Excerpted data:
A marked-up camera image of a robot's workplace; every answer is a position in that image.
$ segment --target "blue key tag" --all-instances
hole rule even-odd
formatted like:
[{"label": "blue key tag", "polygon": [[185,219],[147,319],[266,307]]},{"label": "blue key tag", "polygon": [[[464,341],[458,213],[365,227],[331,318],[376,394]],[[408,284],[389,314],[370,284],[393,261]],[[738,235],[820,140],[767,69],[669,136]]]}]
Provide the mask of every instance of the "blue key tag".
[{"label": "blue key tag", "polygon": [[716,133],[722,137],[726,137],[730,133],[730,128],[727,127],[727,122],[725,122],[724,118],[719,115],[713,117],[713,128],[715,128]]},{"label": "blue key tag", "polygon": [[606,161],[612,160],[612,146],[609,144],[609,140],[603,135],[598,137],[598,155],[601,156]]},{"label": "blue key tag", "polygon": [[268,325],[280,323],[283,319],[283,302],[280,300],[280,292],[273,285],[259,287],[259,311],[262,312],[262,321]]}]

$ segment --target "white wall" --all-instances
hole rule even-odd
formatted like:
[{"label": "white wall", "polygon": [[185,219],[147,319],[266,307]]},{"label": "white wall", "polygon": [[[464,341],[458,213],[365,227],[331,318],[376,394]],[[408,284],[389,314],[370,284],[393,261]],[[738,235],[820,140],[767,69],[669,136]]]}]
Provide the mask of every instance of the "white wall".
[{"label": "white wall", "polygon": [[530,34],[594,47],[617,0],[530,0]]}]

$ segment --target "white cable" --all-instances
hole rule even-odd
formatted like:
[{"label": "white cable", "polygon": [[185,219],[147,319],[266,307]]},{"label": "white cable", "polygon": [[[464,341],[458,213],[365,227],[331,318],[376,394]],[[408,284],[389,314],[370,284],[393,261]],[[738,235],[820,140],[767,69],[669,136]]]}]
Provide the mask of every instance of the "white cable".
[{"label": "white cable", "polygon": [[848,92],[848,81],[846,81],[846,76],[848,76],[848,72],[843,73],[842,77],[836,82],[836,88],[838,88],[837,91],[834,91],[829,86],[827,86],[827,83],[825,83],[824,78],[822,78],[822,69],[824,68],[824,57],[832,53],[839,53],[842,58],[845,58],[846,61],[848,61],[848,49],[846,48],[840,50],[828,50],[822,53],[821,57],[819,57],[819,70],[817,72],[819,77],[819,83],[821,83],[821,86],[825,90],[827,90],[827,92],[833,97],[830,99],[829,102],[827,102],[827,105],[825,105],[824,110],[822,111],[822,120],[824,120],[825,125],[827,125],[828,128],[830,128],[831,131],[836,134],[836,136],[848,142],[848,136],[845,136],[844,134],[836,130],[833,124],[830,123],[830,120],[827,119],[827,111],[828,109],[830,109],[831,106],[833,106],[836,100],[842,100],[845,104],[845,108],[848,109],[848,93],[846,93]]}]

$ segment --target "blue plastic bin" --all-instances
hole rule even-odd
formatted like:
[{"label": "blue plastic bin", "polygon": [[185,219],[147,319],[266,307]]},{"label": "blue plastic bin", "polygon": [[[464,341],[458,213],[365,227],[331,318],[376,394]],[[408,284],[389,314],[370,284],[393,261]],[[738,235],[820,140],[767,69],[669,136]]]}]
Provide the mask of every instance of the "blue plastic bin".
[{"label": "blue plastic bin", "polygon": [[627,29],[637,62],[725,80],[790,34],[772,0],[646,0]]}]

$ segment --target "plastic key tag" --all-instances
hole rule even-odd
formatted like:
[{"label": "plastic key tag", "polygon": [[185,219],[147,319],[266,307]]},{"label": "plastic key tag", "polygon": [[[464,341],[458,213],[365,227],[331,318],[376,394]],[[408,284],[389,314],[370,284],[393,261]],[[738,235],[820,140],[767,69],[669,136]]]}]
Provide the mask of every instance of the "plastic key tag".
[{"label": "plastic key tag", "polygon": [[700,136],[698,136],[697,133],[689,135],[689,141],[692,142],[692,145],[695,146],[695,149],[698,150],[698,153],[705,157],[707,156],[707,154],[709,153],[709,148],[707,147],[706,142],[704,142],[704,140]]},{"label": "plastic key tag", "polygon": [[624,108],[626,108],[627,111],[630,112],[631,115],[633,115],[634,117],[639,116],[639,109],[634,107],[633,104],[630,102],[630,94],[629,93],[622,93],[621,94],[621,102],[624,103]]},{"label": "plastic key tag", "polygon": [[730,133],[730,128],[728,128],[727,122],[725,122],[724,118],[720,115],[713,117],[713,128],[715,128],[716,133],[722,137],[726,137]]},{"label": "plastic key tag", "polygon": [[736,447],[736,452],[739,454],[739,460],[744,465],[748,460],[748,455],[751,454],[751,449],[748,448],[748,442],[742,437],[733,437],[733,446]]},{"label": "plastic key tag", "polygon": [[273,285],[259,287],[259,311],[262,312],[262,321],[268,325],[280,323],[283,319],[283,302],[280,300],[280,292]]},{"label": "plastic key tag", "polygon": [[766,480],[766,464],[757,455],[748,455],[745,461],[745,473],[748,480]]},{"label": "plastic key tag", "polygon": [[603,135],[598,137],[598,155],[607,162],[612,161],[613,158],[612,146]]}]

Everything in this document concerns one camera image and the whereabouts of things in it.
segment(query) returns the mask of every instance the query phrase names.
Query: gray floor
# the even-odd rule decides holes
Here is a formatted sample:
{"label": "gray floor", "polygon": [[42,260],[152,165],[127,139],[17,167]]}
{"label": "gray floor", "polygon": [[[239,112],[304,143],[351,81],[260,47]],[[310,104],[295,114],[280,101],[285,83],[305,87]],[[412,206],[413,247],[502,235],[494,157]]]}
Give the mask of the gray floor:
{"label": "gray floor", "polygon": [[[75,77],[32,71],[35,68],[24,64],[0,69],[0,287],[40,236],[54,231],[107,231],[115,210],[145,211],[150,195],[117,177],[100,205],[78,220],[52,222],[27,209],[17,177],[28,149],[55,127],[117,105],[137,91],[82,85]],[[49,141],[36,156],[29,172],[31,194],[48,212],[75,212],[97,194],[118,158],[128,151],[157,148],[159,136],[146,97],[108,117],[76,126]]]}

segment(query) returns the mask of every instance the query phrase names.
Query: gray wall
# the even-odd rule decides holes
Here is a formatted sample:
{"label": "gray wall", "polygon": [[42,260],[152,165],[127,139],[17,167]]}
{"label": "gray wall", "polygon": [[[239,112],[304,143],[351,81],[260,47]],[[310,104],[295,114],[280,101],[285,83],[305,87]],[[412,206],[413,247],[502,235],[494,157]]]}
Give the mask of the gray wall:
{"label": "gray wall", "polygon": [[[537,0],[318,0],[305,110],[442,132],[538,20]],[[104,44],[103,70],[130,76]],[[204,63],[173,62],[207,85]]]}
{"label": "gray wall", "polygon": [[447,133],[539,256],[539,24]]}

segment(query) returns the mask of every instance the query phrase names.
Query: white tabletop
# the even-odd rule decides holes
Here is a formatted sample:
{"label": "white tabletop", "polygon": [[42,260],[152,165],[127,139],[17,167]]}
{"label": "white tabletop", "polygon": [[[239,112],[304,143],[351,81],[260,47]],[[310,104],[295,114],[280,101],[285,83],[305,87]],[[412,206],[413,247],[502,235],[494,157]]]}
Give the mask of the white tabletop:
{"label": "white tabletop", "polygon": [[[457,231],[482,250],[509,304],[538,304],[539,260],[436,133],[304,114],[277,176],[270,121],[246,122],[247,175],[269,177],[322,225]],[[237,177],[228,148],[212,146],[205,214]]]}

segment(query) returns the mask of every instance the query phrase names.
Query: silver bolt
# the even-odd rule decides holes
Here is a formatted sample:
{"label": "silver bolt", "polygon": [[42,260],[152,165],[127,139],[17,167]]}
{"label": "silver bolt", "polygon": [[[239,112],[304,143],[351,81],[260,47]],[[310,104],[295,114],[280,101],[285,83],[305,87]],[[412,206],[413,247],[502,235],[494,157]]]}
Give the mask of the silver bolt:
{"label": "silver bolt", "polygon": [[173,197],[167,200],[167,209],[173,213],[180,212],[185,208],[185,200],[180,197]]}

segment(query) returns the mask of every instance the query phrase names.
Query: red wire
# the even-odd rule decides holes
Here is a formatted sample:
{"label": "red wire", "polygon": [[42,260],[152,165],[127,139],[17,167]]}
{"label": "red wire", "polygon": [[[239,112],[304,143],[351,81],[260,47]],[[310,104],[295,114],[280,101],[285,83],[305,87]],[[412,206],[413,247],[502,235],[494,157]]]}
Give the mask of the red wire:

Action item: In the records above, find every line with the word "wire" and copy it.

Solution for this task:
Query: red wire
{"label": "red wire", "polygon": [[42,260],[152,165],[127,139],[17,167]]}
{"label": "red wire", "polygon": [[[239,112],[304,143],[351,81],[260,47]],[[310,104],[295,114],[280,101],[285,83],[305,87]],[[412,206],[413,247],[502,235],[494,157]]]}
Give the mask of the red wire:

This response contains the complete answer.